THE VALLEY OF THE SUCK! Ultra-hard to post.

in #ntopaz5 years ago (edited)

ntopaz-image-0First of all- not sure why Ntopaz is rotating this 90 degrees, probably 'cause of Meta-Data from my phone- so... deal with it, turn your head... Though, the fact it's facing the wrong way is kind of perfect to help emphasize the point of this post.

This is a progress pic... I'm part way through a painting, and it has gotten me in a fucking rollercoaster of emotions. So, I wanted to share so that you can understand what an artist has to deal with... I actually forgot, because I create so much damn art... but.. .this is a comission piece. So... every brush stroke is placed with agony, fear, and trepidation. There's plenty of confidence, as I have tens of thounds of hours of experience... But, there is fear... LOTS of fear and doubt.

Just in making the outlines of this piece, I literally (yes, literally- not like the millenial thing of saying Literally, figuratively) tried out 9 different brushes... and the outlines are STILL not done btw.....

Every time the brush touched the canvas, my brain shouts at me "Did I just fuck up the painting? Is that right?"

I tried skipping the outline process (I made the drawing in advance in charcoal) and doing the next phase of an under-painting... just setting some values (levels of brightness- black and white.... Think, a reference of where the light is hitting, and where it's not). That was a painful reminder that the steps are in the order they are, for a reason... my tinting pass (see that yellow'ish color there? Just painting that over everything so that there's no bright white that is an unpainted painting) melted my hours of hard work of the initial sketch... charcoal does not stay put when you apply water on it :( Fuck my life.

Have I even mentioned how hard it is to show an unfinished piece? I know what's wrong with it.... And many people seeing it are going to have something to say.... Go on, tell me.... I guarantee you that I already know what it is... I just haven't gotten to work on it yet... That's why this doesn't have my signature on it yet... That's why it doesn't have my watermark on it... This is not complete! And I'm showing it. This is way harder than a piece that's completed. It's the same reason that you need to protect your goals and dreams from the public, because well meaning friends and family are the number one killers of dreams.

In truth, I'm a professional, so... I don't give a fuck what you think of the piece... Of any of my pieces really... Unless you're paying me to create it, then I absolutely care what you think. I'll shrug off ample praise just as much as criticism... both are equally useless and dangerous. I appreciate that people enjoy my work.... I live to hear the stories of how my art has moved people. Keep 'em coming. But that won't actually change anything in my life.

I deeply value constructive criticism from people whom I resepect. But everyone loves to hear their own voice... So most opinions aren't really that useful. Most of it are just judgement....Good / bad / otherwise.
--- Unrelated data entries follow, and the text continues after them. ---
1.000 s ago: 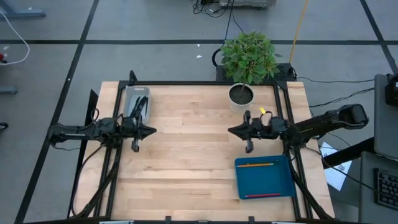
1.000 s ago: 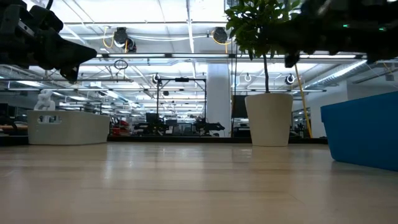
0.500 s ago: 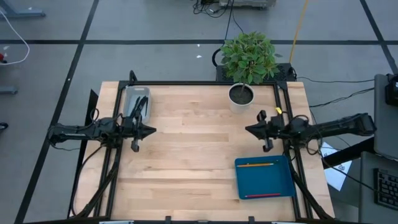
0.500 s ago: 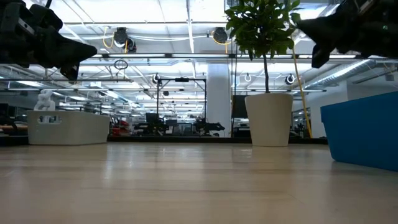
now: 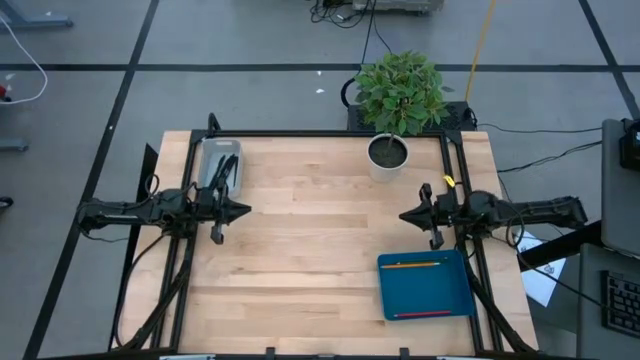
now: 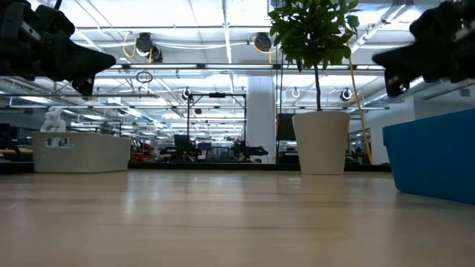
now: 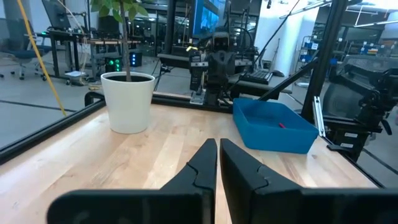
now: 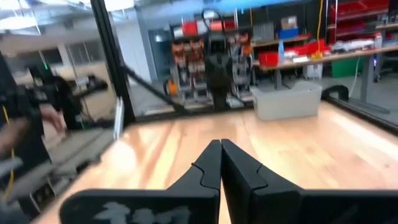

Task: Sort pens & pencils
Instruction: Return to Home Position

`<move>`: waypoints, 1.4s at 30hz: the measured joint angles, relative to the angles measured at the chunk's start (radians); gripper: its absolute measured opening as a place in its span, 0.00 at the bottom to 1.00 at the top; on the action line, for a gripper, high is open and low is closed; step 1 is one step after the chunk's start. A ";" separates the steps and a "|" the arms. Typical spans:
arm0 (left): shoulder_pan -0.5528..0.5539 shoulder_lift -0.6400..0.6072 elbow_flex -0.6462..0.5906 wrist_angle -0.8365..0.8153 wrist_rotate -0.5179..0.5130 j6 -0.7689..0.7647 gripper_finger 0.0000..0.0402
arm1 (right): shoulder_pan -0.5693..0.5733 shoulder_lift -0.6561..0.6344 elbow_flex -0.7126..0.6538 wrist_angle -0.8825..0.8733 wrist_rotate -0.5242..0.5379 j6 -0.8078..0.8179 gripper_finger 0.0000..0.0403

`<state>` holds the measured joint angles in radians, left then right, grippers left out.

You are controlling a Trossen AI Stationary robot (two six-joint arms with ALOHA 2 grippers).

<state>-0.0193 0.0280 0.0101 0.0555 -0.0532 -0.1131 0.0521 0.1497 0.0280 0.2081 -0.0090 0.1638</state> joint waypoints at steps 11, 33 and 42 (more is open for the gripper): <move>0.000 0.000 0.000 0.000 0.000 0.000 0.06 | -0.003 -0.017 -0.012 -0.185 0.007 -0.146 0.00; 0.000 0.000 0.000 0.000 -0.001 0.000 0.06 | -0.003 0.019 -0.013 -0.174 0.011 -0.071 0.00; 0.000 0.000 0.000 0.000 -0.001 0.001 0.06 | -0.003 0.019 -0.013 -0.173 0.012 -0.071 0.00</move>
<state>-0.0193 0.0280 0.0101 0.0559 -0.0537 -0.1125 0.0494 0.1684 0.0151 0.0348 0.0026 0.0930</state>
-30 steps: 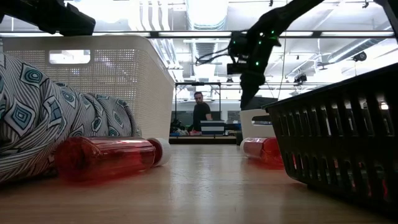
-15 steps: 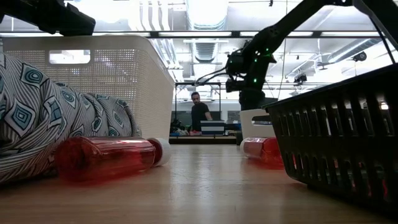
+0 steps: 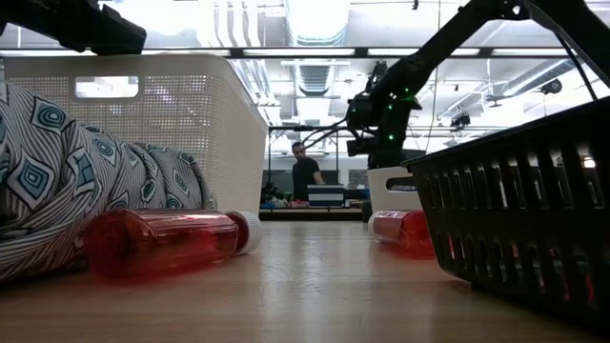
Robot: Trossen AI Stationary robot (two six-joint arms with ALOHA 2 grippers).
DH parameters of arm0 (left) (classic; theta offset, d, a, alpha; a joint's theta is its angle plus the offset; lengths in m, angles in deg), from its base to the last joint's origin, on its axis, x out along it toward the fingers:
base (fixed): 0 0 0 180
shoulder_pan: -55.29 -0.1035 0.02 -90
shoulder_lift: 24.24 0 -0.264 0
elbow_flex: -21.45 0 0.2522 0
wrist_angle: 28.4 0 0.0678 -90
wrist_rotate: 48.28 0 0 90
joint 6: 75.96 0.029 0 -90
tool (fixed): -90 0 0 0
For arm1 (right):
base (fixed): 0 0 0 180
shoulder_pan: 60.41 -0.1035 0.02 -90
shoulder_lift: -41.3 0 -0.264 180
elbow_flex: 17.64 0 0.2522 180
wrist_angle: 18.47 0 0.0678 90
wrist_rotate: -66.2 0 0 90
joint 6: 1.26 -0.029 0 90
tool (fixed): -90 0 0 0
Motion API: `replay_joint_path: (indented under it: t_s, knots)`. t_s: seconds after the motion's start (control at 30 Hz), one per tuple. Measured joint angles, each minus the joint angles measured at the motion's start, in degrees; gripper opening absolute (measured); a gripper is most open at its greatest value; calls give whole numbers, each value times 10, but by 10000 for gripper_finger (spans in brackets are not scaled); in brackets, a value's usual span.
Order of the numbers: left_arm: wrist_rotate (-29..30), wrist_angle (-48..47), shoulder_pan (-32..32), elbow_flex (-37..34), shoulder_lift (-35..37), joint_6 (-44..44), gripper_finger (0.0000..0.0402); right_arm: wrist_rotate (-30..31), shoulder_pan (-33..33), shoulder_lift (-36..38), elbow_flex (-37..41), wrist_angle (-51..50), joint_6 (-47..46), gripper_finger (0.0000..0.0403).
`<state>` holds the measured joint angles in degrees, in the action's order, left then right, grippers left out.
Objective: Pick & place medical supplies in basket/bin
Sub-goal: Put the dark green bandage into the small white bin
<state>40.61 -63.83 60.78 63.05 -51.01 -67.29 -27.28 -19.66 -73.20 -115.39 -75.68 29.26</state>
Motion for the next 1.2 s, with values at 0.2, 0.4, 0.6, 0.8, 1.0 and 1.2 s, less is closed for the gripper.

Judgement is a motherfucker. And you know who spouts more of it off than anyone? ME!!! - My god, there is no steaming turd that you could take on my work that would come remotely close to the hateful shit that my brain's been throwing at me day after day as I work on a painting. (Don't let the fact that I post one every day fool you-- my paintings take weeks, often months to finish).

The entire time I painted my Alice Cooper painting that sold for $10,000 --- the entire time I was just chanting to myself "I have no clue what the fuck I'm doing!" - repeat repeat repeat. I know better.... I know that I know what the fuck I'm doing-- I've proven that. The fact the painting sold for $10,000 doesn't matter- while painting it, I had to battle this shis thought.... The things that kept me going are the deadline-- 'cause I had to deliver the painting... The accountability kept me going.... And... the fact that I was doing a timelapse... So.... while I look like I know what I'm doing, I am literally saying that out loud:

I have no clue what I'm doing!

I don't know what the fuck I"m doing!

But... you gotta smile and look brave for the camera -- the clock is ticking...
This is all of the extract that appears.